Oh mY Goodness did your quote ever bring back memories. Years ago when the kids were young we had a doberman. He was huge..an easy 100lbs. lived to 14. He was the biggest baby ever, wouldnt hurt a flea...even scared of the kittens. But, People were so scared of him. Of coarse I cant blame them. He was tall and its scary to look out your car window and see a dobermans teeth while he is barking in your face. :afraid:


----------



## liljaker (Aug 6, 2011)

Outwest -- I agree with you; however, most of my friends (for example) ARE dog people, and most are poodle people, too, so I usually don't have those issues. Just lucky I guess. I had a holiday birthday/open house with around 30 people over the course of a day. It was actually a bit much for Sunny since everyone wanted to talk to him, watch him, pet him, etc.; I believe he was thrilled when they all left and he curled up next to me.


----------



## swismiself (Feb 26, 2012)

I am a dog person who doesn't currently have a dog, but has 4 cats. Two of my cats are especially naughty when it comes to food on the table, so when we have guests over I will tend to shut them in the bedroom for a while while we eat. They're always given a chance to stay out, but if they come trying to steal, off to the bedroom they go. At the very least, I have a few squirt bottles around in case anyone gets too close. I admit that I've allowed my cats to get spoiled over the years, and we deal with it. 

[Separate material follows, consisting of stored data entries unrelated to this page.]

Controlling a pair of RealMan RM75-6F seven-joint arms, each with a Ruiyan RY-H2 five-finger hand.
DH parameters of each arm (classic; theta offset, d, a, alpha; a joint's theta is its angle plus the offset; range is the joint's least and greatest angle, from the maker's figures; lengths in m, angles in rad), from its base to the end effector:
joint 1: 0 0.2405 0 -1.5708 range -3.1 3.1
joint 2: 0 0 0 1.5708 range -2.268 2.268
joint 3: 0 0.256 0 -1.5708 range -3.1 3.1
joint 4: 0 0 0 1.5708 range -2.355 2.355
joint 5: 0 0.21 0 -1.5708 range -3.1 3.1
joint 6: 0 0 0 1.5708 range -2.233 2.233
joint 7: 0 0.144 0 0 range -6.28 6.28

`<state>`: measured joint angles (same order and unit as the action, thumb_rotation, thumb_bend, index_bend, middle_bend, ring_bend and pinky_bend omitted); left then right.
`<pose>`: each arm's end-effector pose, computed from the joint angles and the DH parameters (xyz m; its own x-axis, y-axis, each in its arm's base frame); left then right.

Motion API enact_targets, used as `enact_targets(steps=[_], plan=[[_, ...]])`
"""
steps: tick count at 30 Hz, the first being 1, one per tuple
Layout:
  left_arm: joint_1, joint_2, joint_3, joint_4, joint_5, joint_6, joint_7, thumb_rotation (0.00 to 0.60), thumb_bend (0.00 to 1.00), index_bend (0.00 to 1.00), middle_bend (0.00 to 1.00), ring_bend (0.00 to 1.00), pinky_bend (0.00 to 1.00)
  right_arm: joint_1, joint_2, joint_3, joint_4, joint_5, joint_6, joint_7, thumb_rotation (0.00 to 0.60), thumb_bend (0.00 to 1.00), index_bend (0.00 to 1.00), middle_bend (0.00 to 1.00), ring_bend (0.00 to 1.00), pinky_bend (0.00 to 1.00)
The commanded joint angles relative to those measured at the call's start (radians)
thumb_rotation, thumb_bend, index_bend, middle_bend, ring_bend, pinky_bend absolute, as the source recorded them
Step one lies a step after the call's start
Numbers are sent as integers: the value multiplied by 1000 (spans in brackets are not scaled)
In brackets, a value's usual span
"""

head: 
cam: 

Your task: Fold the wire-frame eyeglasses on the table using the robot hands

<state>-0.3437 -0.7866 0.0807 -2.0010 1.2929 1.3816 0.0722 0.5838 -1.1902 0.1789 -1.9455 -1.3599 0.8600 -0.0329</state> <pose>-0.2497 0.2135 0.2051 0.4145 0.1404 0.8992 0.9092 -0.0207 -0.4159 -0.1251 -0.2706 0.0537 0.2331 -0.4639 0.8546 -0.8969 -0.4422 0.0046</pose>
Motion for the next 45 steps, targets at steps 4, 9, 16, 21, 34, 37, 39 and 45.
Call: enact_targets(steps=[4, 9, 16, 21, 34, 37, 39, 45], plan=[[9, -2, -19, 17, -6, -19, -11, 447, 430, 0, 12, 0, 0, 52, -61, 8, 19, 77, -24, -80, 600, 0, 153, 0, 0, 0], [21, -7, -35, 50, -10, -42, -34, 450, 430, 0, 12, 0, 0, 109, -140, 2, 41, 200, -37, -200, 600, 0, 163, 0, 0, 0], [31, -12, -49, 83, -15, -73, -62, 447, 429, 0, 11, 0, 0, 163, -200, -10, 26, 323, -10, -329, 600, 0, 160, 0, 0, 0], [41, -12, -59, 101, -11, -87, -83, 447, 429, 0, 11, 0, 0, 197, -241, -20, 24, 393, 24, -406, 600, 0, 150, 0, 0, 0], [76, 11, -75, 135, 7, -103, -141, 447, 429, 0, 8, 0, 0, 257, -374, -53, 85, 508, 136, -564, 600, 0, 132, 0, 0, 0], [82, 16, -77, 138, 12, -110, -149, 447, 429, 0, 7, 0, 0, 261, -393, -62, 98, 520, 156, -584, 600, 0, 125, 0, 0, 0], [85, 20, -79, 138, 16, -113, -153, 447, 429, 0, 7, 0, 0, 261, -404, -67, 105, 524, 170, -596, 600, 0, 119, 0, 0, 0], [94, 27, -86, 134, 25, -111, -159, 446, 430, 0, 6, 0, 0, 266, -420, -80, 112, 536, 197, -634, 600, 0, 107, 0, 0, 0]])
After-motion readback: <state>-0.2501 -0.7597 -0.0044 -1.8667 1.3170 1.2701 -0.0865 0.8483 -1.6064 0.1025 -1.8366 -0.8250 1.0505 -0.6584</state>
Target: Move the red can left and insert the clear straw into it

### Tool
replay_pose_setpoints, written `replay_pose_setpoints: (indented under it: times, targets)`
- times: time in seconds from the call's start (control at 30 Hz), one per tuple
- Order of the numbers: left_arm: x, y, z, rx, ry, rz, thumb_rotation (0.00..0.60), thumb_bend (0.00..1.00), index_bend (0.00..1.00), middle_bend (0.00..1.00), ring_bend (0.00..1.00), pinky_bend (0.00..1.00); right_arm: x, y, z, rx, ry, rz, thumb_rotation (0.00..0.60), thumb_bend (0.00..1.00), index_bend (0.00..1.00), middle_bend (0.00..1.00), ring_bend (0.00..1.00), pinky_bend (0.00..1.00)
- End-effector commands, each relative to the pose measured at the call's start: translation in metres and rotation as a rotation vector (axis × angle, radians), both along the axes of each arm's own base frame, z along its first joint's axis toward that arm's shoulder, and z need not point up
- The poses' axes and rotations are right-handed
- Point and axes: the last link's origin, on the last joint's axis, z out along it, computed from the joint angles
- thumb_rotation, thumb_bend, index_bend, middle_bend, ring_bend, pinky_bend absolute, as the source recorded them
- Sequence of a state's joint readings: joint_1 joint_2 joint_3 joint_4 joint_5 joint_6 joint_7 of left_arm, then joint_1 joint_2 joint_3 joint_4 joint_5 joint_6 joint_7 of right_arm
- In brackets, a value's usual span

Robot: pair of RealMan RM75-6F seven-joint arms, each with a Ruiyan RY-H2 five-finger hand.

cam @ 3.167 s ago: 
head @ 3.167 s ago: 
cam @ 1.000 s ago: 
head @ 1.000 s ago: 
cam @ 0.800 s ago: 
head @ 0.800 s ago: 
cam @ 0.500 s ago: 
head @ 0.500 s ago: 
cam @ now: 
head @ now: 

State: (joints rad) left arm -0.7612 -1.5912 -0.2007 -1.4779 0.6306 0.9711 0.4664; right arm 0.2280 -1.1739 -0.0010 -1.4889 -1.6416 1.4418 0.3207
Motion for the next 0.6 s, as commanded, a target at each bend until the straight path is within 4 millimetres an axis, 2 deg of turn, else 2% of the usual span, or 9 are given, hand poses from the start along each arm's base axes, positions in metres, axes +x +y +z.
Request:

I love dogs and love having them around. But on Christmas day when we went to my husband's aunt's house, I admit I was very frustrated. Auntie set up a cute little table for my son (4), nephew (4), and niece (2), low to the ground. Her two dogs spent the entire time with their noses in the kids' laps, or trying to lick their faces, or take food that was dropped. Sitting at the table, the kids were eye level with the two dogs, who refused to leave them alone. The kids definitely didn't like it. At one point, my MIL asked Auntie if we could shut the dogs in the bedroom just until the kids were done eating, and she replied "Well, you could try, but they won't stay there." 

I should also mention that a few months ago, during dinner, Grandma dropped a napkin on the floor and one of the dogs went for it. Grandma went to pick up the napkin and the dog bit her hand! I ended up spending the entire Christmas meal shooing dogs away from the kids, worried that the kids would try to pick something up that had dropped from the floor, only to get bit by an old, half blind dog going for the same item. 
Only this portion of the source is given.